Watch this video to learn about Orviglance uptake in the liver
CLINICAL DEVELOPMENT SUCCESSFULLY COMPLETED
Clinical development successfully completed Clinical development of Orviglance has been completed with consistent positive efficacy and safety data from nine studies with 286 patients and healthy volunteers.
The pivotal Phase 3 study (SPARKLE) is a global multicenter study, which has been completed with 85 enrolled patients with suspected or known focal liver lesions and severely impaired kidney function.
The evaluation of the primary endpoint was independently carried out by three blinded, independent radiologists (readers), in accordance with regulatory guidance to the industry.

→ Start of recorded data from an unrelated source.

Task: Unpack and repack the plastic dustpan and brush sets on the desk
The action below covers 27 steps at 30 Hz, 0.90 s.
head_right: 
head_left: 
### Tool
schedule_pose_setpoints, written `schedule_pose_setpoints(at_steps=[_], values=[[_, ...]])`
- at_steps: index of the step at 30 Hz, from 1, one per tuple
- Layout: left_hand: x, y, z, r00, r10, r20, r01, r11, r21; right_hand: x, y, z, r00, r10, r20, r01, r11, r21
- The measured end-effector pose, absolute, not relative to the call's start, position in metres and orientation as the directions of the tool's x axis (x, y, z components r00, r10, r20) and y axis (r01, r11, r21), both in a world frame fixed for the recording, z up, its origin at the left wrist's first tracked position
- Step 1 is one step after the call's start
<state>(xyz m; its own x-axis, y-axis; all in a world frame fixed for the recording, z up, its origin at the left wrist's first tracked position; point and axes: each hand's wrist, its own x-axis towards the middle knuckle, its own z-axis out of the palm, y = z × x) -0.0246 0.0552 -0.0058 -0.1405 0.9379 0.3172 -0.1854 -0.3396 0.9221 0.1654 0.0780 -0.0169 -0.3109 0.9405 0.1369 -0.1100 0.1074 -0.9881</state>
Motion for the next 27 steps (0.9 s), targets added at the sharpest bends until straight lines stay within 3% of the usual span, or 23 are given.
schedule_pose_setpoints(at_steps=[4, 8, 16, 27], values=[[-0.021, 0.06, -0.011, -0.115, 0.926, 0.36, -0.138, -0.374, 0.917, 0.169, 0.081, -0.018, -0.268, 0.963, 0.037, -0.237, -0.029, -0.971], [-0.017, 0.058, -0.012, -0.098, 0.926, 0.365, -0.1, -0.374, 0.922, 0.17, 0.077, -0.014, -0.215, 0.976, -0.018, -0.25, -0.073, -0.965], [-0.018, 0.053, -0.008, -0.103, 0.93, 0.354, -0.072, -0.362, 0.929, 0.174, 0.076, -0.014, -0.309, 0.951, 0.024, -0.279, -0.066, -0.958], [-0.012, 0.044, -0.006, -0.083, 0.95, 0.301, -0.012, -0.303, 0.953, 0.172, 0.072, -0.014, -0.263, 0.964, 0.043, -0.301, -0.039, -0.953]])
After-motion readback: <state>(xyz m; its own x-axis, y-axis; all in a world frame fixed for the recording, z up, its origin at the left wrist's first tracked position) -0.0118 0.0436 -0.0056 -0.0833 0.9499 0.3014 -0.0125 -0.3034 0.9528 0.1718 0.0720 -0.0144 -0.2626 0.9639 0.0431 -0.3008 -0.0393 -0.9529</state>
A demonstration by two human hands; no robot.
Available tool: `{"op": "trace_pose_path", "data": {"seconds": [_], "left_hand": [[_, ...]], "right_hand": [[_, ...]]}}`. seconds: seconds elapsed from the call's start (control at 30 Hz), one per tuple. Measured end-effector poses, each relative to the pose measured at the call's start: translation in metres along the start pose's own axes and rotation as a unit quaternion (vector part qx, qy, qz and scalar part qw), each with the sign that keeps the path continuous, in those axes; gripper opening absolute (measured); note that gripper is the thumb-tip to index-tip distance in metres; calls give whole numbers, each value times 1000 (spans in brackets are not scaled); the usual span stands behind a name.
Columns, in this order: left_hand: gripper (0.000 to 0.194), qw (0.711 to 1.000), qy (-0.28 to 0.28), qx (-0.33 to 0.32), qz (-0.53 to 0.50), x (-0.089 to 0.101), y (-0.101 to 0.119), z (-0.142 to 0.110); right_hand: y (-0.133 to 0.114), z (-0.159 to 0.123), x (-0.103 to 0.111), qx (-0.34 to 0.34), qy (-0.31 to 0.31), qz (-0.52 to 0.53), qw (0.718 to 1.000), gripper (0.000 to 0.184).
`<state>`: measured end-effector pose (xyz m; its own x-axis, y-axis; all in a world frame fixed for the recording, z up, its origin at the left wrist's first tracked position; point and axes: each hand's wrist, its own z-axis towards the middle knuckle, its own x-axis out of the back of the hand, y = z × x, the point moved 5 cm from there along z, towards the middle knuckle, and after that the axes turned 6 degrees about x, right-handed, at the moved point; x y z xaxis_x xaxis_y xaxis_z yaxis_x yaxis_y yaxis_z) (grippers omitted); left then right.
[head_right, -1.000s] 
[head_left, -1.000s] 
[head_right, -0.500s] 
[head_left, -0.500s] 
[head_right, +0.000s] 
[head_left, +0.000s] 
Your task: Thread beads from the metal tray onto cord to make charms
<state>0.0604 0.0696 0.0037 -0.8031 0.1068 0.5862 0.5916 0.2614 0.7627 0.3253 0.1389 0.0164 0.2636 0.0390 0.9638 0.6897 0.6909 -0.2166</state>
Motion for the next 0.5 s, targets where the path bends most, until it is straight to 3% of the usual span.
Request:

The readers assessed changes of visualization of liver lesions with and without Orviglance, as well as other secondary efficacy endpoints.
The pivotal Phase 3 study for Orviglance, SPARKLE successfully met the primary endpoint and demonstrated that Orviglance significantly improved visualization of focal liver lesions compared to unenhanced MRI. The results had high statistical significance (P values <0.001) for all three readers and the reliability of the data was strong and conclusive for all three readers, including an acceptable level of variability.
Common adverse events in this vulnerable patient population were in line with previous studies with Orviglance, such as mild- to moderate nausea. No serious adverse drug reactions were observed.
The Phase 3 study was designed in accordance with industry standards, regulatory guidance for imaging agent development and based on discussions with regulatory agencies. The study aims to support a regulatory filing and approval for use of Orviglance for liver imaging in patients where the use of gadolinium may be medically inadvisable.
Submission of the New Drug Application (NDA) file to the FDA is expected by mid-2025.
Please note that Orviglance is an investigational medicinal product and is not yet approved for use by regulatory authorities in any jurisdiction.
*Trademark is registered in Europe, the US and several other markets.